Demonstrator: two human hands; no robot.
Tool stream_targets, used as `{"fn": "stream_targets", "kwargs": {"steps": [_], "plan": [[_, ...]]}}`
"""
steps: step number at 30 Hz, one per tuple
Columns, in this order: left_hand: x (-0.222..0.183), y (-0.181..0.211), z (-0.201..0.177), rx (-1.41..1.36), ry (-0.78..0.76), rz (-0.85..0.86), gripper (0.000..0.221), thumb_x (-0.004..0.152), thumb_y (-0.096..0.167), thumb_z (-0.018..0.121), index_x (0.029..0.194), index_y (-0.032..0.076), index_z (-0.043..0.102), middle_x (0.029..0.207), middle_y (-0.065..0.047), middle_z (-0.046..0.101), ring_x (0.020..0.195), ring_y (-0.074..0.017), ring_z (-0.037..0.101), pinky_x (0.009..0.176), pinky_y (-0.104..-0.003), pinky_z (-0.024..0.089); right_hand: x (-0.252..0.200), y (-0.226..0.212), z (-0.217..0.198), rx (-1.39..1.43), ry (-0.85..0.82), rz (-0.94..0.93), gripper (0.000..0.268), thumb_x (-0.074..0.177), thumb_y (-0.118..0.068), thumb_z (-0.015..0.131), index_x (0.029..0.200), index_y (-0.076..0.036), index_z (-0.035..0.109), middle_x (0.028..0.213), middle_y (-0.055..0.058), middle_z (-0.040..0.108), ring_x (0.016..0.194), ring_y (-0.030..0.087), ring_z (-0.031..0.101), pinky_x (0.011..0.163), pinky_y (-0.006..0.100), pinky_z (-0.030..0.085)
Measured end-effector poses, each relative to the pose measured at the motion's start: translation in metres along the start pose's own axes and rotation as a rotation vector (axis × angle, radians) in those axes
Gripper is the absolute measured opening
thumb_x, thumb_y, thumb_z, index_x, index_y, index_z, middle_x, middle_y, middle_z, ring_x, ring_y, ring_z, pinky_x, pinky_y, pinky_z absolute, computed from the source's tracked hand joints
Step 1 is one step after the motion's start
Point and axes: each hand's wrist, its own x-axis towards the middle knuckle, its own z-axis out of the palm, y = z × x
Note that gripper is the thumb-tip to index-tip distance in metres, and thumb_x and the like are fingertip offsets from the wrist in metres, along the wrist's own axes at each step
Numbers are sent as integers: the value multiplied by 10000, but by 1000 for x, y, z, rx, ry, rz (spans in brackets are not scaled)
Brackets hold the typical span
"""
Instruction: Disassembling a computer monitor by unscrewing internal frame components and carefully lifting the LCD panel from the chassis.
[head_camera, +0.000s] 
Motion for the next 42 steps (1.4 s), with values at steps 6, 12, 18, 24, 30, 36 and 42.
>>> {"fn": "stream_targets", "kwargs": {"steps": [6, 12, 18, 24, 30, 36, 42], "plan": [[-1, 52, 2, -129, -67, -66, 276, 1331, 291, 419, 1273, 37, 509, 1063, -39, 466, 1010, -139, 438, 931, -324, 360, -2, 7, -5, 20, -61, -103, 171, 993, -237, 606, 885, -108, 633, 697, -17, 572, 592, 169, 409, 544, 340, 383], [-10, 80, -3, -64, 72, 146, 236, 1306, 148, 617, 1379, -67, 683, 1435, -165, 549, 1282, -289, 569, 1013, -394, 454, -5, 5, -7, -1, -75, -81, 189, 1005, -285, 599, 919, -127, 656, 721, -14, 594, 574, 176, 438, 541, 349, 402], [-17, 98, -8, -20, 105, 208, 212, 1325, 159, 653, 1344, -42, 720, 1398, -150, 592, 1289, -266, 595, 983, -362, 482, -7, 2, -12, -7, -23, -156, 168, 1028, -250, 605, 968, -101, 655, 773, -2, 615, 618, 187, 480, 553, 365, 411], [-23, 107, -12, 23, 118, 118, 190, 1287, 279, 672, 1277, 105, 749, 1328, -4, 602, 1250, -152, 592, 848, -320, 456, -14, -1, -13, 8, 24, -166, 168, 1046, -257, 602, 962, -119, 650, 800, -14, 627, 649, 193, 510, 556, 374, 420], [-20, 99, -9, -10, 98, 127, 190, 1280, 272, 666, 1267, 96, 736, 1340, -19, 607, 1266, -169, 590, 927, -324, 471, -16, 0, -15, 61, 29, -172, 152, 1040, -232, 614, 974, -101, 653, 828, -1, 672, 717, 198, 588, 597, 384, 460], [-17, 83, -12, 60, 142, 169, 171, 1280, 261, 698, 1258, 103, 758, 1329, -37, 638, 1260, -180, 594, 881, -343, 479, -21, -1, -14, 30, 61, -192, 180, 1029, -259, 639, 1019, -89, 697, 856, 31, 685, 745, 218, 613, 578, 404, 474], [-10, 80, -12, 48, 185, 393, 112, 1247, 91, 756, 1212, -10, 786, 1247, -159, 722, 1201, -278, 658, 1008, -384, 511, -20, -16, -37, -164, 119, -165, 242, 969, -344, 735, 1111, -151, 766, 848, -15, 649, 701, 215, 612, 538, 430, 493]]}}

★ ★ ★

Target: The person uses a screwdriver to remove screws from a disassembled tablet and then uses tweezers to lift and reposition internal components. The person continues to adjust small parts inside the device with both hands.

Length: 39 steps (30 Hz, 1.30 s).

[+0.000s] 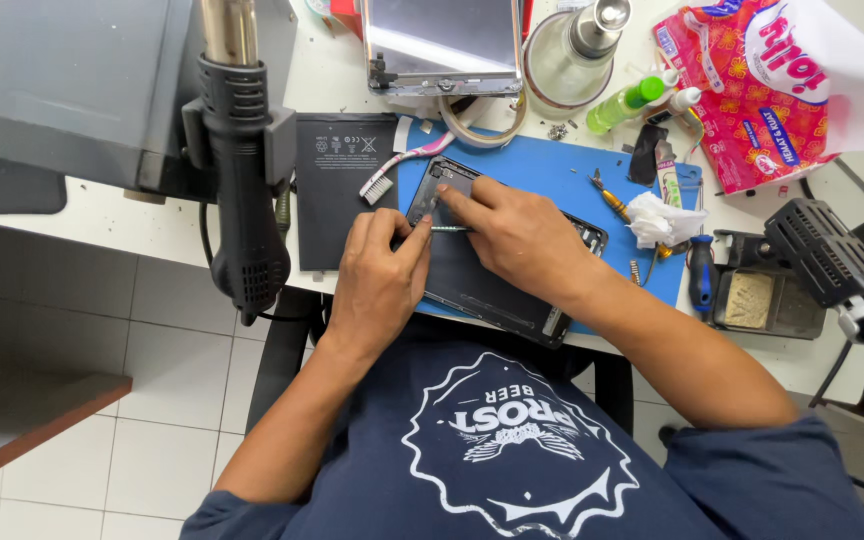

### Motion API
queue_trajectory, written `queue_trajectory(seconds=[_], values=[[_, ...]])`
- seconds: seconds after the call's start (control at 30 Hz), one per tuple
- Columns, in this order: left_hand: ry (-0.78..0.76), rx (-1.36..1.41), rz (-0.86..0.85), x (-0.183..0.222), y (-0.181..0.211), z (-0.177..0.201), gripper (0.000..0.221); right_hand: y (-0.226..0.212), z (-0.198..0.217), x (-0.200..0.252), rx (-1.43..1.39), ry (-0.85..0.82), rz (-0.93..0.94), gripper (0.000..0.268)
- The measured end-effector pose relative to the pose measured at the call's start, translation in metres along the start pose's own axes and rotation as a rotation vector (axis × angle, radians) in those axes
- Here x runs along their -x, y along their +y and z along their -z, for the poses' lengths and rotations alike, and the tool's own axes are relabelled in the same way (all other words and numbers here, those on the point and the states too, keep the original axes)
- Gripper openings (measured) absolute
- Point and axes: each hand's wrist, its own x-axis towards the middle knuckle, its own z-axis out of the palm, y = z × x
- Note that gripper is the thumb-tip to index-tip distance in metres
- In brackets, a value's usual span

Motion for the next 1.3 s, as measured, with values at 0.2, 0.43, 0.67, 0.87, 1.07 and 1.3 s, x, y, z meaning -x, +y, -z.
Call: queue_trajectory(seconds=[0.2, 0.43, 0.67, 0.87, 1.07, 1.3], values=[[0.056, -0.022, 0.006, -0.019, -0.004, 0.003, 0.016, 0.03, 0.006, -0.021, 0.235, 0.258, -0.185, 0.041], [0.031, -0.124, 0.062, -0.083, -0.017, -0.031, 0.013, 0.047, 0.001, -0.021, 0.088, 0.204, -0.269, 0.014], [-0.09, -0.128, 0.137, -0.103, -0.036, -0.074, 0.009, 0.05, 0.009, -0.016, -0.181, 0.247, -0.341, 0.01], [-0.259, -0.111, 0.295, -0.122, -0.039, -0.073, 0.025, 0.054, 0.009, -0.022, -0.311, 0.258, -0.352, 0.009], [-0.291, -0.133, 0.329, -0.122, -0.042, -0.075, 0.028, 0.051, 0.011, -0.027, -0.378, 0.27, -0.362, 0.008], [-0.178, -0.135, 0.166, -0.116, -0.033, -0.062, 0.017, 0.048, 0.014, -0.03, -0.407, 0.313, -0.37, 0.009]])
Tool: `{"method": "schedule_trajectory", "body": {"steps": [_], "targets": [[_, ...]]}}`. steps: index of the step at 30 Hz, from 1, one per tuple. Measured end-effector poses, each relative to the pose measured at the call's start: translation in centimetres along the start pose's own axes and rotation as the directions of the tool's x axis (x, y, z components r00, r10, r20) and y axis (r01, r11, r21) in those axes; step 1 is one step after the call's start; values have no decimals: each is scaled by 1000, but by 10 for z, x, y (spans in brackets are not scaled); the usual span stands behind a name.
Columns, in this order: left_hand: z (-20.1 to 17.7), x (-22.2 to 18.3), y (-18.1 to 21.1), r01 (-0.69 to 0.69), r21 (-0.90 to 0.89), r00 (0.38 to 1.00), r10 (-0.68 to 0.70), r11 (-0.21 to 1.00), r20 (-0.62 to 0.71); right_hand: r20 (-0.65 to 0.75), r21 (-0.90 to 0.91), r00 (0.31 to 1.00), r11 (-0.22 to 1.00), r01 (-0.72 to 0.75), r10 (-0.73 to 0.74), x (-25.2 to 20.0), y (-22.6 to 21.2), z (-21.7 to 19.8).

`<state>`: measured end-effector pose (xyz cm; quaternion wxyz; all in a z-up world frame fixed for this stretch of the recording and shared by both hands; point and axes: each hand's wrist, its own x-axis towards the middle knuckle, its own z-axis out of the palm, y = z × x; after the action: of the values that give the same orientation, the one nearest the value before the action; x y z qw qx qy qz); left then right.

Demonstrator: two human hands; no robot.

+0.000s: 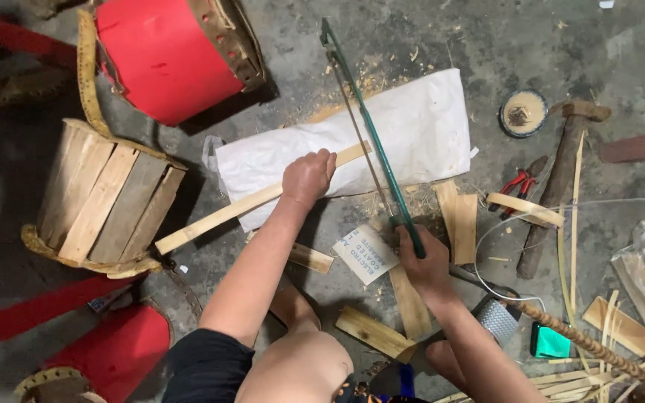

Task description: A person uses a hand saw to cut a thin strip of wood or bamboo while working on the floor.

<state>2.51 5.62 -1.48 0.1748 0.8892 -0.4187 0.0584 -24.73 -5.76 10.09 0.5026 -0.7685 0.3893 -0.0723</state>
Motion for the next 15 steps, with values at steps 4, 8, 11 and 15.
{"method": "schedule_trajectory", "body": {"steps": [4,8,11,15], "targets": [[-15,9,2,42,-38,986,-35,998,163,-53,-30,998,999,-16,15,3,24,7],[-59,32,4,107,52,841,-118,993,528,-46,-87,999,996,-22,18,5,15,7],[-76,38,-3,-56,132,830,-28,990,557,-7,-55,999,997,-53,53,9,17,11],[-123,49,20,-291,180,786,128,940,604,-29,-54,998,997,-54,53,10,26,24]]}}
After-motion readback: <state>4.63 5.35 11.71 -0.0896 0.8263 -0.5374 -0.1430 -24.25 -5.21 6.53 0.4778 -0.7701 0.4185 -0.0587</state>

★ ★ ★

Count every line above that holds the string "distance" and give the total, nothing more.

* [Output of the exercise]:
2